*** Given data Section Begins ***

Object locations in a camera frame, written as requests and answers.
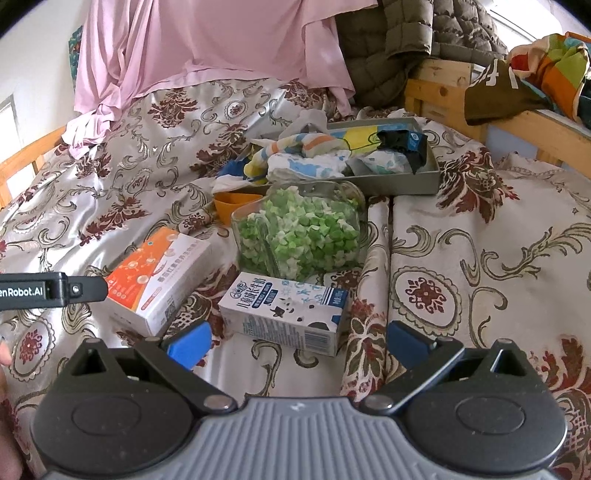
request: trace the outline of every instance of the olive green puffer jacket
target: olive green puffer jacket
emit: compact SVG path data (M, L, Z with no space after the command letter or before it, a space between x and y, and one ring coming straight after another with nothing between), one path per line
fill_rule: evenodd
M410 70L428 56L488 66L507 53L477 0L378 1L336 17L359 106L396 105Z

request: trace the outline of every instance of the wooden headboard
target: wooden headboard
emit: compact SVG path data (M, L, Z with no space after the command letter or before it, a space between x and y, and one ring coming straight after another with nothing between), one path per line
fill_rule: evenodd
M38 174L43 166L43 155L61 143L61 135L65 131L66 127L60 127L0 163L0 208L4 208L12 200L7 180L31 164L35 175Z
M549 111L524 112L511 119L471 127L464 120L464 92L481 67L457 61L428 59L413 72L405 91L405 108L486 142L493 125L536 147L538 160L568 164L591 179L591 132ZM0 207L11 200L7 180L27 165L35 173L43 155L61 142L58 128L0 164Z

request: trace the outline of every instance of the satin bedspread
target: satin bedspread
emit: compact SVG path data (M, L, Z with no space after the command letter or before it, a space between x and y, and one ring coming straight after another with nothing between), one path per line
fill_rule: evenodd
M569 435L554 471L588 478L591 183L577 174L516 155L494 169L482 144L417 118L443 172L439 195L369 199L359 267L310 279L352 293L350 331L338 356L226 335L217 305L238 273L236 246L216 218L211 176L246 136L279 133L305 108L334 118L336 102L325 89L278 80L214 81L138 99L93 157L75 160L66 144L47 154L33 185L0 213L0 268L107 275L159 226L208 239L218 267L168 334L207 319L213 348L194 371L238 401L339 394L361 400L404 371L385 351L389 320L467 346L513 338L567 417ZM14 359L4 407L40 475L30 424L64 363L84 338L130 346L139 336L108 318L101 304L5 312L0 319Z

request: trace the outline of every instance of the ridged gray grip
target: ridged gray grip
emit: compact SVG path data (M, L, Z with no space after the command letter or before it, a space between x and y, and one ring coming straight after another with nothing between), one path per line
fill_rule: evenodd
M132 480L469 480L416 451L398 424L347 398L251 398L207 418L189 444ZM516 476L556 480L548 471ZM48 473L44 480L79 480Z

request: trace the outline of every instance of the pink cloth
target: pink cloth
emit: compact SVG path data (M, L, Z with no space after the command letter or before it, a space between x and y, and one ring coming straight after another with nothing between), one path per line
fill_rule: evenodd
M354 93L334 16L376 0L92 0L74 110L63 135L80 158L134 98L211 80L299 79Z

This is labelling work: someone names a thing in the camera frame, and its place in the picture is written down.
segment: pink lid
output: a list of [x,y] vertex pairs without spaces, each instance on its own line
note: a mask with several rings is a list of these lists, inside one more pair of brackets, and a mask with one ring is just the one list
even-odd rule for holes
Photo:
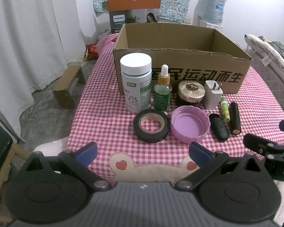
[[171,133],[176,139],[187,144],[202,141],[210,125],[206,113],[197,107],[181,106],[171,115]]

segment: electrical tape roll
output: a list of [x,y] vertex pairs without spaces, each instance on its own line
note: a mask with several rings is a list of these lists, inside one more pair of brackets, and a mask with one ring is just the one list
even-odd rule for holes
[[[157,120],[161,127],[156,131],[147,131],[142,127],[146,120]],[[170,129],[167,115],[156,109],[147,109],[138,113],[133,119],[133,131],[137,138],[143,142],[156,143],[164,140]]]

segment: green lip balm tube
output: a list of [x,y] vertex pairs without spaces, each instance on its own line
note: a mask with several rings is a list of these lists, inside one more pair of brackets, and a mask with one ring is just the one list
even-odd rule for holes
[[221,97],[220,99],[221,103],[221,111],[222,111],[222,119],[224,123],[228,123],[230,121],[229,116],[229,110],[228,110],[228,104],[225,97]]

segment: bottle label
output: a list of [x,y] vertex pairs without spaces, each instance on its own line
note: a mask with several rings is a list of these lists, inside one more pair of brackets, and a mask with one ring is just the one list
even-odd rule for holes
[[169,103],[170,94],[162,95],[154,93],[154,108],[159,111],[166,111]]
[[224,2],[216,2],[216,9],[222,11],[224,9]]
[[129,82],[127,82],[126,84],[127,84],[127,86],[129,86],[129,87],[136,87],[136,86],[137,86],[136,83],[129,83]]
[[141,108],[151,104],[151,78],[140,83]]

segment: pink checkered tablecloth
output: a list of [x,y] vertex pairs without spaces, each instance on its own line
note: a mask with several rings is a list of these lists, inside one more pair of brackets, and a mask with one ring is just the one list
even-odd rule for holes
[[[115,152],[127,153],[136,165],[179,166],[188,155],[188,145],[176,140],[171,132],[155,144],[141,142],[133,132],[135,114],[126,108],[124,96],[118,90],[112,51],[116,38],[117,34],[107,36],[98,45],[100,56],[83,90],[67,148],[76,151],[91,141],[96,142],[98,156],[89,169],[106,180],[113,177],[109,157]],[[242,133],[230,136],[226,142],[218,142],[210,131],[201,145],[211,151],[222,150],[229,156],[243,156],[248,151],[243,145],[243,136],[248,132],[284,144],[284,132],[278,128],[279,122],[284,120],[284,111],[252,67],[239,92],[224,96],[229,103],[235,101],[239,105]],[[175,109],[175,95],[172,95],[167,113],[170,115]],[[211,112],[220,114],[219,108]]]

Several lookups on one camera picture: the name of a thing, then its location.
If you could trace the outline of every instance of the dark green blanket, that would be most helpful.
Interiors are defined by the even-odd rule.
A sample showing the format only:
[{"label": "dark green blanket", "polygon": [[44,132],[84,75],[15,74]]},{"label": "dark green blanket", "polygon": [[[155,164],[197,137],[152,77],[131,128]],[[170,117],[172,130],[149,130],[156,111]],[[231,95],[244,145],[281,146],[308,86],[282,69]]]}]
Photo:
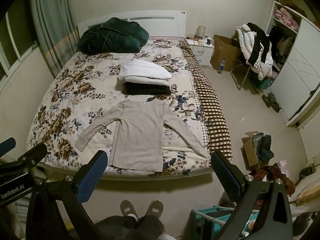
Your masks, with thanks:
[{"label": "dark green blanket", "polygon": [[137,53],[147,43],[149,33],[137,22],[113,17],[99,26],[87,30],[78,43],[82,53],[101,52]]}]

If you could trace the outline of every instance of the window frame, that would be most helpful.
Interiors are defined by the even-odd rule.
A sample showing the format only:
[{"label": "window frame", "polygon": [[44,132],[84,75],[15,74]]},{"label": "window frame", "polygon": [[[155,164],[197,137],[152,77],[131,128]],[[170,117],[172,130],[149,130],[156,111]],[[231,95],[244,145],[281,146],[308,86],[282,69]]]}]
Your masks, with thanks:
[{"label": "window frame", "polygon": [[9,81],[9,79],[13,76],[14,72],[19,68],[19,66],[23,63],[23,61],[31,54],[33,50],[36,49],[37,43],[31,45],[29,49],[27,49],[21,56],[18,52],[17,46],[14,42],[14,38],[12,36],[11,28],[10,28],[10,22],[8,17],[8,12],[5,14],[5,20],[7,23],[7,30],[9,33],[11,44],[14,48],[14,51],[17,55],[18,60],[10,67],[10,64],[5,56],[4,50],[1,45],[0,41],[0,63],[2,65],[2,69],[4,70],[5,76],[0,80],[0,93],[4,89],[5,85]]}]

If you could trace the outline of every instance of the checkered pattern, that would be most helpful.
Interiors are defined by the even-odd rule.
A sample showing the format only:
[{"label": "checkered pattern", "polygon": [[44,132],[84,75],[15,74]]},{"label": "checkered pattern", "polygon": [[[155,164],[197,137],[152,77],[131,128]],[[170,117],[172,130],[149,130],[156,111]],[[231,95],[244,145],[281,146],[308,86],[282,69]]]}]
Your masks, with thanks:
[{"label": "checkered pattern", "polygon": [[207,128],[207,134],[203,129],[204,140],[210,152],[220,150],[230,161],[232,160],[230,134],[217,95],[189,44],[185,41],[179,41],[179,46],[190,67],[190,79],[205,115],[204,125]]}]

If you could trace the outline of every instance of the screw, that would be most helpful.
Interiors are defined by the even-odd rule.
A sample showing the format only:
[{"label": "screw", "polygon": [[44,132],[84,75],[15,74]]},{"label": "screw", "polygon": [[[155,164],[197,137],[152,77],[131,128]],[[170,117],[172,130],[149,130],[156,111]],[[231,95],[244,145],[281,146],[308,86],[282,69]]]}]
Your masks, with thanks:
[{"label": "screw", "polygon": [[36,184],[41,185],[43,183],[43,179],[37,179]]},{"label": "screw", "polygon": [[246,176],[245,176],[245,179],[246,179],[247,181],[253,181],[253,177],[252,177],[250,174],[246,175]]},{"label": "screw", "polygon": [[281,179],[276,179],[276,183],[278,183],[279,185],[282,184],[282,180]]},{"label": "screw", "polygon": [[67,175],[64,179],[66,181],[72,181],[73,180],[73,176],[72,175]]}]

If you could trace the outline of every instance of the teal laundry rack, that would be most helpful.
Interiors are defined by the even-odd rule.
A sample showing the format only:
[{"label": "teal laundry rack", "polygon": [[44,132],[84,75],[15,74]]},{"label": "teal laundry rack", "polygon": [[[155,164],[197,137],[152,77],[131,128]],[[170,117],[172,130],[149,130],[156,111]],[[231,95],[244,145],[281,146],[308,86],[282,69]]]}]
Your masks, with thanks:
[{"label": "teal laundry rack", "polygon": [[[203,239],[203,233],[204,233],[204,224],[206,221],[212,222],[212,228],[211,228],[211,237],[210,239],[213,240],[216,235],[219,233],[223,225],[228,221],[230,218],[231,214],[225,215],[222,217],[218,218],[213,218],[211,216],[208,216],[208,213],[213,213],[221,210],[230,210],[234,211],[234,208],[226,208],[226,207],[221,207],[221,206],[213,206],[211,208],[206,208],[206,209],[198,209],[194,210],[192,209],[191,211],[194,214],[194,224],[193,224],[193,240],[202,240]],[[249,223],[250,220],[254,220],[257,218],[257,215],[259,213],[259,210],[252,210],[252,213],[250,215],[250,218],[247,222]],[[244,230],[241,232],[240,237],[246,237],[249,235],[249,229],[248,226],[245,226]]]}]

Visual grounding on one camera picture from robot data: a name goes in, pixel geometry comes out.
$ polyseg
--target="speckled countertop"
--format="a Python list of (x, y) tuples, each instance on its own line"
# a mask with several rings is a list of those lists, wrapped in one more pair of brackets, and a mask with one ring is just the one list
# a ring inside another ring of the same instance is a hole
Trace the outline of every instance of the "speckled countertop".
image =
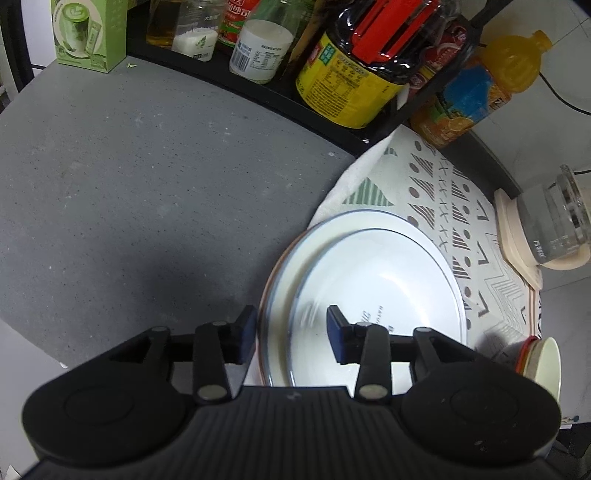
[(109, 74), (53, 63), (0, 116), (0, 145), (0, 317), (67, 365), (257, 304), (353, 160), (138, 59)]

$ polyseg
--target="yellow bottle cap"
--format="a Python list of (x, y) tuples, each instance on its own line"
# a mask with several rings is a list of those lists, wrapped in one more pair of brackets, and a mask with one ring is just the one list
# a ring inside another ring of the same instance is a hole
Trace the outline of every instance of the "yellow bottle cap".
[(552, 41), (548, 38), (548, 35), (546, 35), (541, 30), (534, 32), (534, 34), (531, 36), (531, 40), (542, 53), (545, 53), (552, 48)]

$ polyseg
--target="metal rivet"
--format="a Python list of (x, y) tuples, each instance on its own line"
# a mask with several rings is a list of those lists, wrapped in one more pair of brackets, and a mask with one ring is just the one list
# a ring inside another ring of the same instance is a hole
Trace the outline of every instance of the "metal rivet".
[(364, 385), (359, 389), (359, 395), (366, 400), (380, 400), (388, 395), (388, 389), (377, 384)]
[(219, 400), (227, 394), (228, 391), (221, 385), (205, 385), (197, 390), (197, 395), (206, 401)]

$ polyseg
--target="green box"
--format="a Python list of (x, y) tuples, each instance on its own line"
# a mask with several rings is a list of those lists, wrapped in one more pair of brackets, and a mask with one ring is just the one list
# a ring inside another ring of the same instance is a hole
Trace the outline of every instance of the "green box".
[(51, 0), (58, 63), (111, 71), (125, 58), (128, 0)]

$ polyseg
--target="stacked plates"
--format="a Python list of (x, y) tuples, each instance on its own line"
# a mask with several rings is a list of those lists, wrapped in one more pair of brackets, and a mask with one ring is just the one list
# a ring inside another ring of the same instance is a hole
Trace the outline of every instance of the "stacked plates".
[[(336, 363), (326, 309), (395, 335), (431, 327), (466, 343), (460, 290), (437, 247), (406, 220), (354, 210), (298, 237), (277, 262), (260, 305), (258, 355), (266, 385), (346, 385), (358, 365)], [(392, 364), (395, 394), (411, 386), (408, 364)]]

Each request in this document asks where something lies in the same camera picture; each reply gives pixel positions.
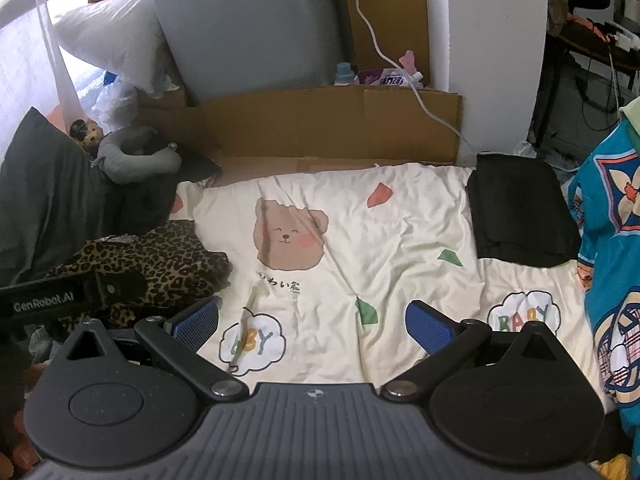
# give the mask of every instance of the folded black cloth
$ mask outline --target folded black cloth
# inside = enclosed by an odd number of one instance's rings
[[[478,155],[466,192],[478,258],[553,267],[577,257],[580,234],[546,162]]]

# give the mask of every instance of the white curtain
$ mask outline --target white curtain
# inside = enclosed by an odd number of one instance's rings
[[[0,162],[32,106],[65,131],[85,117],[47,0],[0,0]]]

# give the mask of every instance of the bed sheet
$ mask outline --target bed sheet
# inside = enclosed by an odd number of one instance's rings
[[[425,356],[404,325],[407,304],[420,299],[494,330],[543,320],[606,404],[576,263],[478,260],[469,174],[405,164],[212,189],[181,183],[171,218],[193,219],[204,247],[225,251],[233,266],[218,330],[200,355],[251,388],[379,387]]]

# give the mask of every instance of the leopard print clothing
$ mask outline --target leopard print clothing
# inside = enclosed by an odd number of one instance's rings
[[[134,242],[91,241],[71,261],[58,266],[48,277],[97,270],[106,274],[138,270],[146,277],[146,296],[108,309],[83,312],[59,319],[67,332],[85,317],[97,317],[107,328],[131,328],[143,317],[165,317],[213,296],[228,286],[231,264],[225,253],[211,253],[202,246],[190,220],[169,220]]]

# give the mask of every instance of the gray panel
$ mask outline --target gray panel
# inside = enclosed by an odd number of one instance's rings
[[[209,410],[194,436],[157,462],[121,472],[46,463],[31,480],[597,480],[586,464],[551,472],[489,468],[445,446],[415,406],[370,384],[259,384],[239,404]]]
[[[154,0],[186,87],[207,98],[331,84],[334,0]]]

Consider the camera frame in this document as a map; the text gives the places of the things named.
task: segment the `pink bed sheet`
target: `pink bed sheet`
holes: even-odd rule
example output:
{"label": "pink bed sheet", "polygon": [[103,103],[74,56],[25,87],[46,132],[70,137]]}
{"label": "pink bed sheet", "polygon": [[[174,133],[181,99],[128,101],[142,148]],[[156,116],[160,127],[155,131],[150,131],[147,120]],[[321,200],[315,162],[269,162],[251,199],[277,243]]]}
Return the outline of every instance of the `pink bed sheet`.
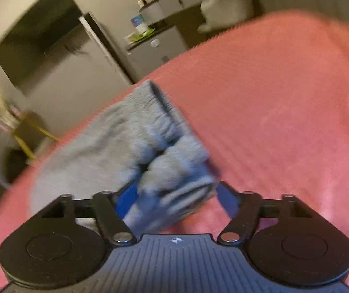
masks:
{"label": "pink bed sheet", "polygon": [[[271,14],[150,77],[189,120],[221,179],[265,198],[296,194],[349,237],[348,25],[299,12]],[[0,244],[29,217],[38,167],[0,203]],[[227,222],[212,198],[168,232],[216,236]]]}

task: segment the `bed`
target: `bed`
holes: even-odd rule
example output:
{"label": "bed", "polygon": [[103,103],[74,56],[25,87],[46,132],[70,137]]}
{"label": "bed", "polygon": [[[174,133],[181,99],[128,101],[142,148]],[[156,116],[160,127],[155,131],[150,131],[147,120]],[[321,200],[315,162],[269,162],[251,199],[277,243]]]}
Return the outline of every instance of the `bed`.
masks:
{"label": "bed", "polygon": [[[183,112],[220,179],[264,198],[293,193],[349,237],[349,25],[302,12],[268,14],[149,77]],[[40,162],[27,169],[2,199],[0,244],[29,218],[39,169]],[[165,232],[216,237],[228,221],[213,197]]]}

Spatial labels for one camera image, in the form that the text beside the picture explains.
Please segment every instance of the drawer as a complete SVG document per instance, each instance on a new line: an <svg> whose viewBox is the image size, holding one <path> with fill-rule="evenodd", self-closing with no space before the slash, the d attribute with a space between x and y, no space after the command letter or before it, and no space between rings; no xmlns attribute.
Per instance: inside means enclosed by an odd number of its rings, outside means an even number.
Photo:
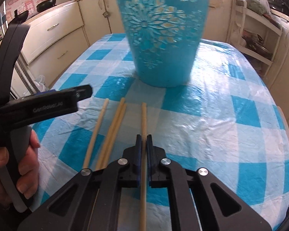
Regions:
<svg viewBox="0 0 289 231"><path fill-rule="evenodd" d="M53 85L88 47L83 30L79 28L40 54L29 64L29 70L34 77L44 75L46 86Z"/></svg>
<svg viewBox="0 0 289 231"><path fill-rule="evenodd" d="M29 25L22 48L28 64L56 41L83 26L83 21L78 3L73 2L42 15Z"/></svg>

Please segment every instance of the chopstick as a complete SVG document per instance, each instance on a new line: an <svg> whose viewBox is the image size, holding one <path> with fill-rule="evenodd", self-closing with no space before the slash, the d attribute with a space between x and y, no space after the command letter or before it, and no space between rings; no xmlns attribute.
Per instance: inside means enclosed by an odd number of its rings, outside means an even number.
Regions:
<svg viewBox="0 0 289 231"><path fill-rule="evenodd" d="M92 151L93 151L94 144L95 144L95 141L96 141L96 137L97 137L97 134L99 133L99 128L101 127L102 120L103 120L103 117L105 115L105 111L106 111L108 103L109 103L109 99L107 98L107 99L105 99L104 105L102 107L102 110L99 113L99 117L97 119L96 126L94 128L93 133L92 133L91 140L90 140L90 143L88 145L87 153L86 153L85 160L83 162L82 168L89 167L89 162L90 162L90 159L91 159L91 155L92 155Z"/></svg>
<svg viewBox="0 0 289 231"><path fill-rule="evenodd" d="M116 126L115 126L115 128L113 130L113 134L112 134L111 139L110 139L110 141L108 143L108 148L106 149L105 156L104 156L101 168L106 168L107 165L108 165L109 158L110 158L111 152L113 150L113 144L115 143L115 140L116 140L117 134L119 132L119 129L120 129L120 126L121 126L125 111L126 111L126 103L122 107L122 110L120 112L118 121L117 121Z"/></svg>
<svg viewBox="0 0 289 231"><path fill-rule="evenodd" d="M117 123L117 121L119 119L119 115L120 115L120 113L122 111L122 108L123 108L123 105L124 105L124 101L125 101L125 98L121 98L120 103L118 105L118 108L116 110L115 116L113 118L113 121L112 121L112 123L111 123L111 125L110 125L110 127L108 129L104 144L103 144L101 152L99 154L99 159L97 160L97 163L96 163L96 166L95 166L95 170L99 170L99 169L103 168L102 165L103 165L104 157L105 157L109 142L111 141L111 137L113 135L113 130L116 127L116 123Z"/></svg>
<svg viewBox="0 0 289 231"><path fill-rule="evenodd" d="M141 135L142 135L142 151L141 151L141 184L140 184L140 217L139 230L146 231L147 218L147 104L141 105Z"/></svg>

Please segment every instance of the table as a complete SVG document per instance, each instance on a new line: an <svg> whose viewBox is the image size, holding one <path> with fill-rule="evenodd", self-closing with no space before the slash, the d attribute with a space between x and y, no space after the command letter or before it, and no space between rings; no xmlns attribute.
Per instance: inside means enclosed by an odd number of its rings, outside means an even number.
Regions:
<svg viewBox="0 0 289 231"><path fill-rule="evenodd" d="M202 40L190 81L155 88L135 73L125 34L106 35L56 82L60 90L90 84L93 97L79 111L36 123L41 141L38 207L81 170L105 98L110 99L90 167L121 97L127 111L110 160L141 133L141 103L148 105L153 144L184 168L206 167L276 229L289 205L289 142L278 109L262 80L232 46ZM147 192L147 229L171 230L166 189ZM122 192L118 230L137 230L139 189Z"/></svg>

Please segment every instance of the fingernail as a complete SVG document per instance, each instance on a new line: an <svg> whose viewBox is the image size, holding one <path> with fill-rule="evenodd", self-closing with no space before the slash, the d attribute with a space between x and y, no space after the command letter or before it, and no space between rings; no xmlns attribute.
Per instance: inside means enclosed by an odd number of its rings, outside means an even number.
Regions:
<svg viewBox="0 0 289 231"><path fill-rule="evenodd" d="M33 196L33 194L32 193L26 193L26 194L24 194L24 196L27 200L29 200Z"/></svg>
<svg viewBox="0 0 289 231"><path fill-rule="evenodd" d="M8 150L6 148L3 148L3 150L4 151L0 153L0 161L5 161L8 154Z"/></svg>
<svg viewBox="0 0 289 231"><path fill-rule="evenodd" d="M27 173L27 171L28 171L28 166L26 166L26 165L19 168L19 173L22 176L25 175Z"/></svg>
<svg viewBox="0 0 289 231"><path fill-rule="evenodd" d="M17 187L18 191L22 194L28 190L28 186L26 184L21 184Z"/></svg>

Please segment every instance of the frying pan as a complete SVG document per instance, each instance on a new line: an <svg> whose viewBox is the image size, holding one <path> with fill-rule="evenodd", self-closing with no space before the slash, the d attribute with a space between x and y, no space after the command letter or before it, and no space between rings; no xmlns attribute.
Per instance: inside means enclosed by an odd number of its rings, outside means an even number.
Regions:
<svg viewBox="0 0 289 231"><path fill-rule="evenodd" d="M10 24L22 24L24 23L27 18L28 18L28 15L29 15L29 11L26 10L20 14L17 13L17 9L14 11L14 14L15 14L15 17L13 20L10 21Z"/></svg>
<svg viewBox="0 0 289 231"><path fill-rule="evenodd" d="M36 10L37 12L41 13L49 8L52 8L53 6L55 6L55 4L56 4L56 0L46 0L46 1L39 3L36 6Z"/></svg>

*** Given data Section Ends ***

Read the data above. Pull out each line in which the string "text" appears.

Consider the camera frame in this document as a map; the text gives the places of the things named.
Spatial labels for one camera image, in the form that the text beside the picture explains.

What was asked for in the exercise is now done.